» **ABOUT THIS EXERCISE**: In the data below, how many lines include the word "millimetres"? Give only the number.

» **Dataset excerpts**:
* * *

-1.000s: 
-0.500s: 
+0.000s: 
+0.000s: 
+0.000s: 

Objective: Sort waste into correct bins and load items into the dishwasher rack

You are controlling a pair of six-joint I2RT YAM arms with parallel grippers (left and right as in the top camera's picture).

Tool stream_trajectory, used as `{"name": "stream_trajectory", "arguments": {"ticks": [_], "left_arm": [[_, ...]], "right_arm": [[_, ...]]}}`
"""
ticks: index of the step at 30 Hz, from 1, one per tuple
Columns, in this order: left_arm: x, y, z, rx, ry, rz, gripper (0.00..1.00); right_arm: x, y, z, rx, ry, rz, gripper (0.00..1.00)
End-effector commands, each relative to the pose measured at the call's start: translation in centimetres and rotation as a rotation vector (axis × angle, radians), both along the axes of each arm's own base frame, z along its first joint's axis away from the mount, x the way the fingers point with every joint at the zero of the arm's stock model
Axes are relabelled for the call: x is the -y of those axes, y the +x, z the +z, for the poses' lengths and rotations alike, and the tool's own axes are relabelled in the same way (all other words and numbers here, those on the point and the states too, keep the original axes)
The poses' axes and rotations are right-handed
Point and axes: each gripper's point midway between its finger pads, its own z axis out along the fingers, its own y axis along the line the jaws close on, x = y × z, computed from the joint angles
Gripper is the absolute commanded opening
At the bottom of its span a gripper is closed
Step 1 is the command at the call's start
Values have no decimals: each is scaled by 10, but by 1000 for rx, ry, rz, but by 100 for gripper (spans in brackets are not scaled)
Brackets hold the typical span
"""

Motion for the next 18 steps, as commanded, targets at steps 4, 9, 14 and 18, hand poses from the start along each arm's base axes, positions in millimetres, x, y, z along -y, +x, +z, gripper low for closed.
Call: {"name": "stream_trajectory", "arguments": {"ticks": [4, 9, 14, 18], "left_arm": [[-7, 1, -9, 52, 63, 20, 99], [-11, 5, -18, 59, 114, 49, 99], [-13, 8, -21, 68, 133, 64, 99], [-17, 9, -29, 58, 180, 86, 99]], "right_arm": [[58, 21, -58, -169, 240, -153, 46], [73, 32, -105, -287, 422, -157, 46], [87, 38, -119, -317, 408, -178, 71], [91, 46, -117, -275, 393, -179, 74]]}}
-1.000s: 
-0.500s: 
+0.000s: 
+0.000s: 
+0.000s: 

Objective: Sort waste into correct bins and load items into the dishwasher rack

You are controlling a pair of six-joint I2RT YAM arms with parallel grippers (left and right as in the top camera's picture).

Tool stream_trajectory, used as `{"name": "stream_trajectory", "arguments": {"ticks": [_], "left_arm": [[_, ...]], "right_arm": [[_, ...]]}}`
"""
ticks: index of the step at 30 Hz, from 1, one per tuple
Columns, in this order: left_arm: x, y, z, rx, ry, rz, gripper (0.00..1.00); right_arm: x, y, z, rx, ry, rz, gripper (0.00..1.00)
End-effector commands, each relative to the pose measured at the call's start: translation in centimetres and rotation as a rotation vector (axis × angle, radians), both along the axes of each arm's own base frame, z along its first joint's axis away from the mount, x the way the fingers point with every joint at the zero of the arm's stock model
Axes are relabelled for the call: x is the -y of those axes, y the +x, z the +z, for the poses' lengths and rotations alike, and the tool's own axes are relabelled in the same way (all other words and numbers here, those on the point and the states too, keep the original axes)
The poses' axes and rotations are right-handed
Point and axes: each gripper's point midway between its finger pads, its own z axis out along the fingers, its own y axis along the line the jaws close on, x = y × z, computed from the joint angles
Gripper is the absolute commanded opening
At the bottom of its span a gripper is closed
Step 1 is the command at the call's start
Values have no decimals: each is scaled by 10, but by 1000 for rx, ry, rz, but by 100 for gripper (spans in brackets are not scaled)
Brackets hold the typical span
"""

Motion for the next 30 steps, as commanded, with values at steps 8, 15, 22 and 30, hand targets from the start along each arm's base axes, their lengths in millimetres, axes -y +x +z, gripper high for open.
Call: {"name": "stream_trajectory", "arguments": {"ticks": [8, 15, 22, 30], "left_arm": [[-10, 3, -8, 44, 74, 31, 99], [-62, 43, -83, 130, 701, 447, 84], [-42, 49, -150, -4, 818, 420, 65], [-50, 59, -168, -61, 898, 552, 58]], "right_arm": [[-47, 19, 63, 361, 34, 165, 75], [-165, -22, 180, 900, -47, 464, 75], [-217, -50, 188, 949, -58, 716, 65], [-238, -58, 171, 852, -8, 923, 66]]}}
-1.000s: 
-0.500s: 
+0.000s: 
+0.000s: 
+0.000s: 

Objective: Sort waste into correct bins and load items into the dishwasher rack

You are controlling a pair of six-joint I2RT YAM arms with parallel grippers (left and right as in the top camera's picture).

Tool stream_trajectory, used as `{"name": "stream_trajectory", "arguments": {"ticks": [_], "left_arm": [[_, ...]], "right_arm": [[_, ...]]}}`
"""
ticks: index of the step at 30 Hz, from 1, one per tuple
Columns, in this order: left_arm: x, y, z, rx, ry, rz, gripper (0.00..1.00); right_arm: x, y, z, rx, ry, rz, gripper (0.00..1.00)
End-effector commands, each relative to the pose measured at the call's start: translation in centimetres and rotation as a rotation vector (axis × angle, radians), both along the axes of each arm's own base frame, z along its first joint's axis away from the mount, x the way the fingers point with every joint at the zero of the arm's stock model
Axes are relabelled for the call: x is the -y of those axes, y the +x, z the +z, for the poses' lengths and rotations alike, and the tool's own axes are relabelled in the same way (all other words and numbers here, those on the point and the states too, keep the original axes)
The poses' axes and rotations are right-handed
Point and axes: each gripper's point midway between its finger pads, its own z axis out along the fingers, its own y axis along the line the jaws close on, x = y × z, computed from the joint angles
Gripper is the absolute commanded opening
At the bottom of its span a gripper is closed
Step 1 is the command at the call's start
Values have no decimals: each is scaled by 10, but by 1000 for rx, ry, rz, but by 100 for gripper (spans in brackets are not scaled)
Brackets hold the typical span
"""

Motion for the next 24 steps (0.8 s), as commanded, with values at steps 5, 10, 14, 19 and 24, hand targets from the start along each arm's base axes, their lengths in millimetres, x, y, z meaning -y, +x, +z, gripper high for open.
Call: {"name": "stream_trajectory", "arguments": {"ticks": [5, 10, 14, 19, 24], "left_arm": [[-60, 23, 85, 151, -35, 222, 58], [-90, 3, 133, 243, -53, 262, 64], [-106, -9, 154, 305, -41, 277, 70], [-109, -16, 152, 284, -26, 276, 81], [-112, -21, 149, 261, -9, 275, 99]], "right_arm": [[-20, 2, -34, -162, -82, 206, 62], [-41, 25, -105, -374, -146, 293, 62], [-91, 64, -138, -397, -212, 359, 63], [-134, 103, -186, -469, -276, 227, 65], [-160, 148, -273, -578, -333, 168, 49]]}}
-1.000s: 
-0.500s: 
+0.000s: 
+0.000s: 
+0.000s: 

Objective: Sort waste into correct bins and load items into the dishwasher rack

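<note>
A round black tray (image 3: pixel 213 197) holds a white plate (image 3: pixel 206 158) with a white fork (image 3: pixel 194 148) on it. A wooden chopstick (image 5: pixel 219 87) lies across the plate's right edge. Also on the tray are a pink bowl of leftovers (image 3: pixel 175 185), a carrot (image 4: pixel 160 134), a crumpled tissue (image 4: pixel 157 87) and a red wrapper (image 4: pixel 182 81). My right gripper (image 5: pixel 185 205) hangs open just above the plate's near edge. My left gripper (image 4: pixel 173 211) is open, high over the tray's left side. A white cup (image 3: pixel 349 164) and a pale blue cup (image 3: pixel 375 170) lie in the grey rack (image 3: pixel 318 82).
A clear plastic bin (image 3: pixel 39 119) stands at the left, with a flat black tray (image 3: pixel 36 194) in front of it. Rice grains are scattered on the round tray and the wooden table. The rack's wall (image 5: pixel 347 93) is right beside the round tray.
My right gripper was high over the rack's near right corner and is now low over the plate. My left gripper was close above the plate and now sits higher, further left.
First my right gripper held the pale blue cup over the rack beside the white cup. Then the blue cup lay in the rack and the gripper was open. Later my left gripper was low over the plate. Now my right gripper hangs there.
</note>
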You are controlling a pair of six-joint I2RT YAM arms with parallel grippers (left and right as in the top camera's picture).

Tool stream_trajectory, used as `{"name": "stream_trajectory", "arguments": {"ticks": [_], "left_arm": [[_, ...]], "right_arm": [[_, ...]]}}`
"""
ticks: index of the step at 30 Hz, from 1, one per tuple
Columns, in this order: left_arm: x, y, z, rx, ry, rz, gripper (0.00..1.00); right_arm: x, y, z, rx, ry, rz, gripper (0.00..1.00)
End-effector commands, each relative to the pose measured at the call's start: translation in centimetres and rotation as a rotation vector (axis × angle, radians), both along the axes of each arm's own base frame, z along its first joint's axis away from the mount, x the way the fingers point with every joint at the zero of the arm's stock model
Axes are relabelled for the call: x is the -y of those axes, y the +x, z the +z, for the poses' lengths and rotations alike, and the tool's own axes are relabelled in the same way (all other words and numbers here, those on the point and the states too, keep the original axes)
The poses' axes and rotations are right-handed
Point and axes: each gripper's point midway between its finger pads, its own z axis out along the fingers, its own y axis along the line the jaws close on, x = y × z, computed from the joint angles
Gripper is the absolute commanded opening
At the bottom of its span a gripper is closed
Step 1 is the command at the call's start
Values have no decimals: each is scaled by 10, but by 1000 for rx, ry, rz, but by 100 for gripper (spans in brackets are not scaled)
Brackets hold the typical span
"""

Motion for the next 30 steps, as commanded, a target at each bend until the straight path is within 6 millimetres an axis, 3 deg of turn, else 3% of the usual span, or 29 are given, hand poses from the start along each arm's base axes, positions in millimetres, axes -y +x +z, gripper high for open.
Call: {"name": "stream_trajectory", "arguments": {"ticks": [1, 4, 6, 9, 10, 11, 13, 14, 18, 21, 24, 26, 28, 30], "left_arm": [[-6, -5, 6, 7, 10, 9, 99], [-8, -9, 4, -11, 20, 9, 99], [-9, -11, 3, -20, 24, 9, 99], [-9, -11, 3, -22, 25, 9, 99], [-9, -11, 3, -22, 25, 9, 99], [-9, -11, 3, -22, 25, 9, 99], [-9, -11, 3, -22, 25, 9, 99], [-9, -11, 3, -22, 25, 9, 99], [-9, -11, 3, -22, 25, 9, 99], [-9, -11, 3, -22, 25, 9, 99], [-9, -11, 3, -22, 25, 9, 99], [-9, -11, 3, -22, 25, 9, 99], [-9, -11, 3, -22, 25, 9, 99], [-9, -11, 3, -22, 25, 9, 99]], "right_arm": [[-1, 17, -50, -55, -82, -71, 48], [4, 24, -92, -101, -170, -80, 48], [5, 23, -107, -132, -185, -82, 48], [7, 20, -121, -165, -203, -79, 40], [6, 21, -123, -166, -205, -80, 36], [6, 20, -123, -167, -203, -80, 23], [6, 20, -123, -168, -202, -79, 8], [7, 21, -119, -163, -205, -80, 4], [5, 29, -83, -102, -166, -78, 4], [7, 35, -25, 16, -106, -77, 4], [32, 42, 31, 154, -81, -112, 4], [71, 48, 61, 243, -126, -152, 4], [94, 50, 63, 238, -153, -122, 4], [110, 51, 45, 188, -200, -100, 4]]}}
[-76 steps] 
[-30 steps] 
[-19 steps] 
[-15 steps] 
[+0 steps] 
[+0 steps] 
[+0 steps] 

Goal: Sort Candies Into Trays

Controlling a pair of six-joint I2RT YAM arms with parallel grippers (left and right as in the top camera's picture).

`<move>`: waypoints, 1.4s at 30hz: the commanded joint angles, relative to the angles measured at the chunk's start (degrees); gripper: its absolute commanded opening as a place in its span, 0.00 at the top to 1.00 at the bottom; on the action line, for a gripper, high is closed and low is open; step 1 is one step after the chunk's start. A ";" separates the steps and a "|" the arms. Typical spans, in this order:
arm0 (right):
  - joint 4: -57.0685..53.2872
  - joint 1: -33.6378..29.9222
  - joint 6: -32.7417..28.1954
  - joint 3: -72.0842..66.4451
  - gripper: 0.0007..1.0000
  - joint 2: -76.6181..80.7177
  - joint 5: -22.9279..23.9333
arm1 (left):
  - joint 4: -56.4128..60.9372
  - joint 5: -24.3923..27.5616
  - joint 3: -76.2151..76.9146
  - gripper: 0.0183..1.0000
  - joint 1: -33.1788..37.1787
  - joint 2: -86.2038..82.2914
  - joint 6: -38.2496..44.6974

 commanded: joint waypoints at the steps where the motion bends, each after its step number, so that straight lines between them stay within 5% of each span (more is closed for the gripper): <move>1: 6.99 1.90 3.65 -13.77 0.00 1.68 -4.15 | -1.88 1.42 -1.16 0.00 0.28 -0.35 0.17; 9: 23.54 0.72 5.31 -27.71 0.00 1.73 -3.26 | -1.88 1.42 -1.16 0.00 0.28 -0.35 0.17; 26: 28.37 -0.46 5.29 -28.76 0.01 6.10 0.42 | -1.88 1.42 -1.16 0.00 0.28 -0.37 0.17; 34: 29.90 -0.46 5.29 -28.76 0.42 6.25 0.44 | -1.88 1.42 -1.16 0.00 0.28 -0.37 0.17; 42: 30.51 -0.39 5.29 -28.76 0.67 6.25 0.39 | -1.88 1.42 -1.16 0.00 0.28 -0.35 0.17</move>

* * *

» **WRITTEN ANSWER**: 4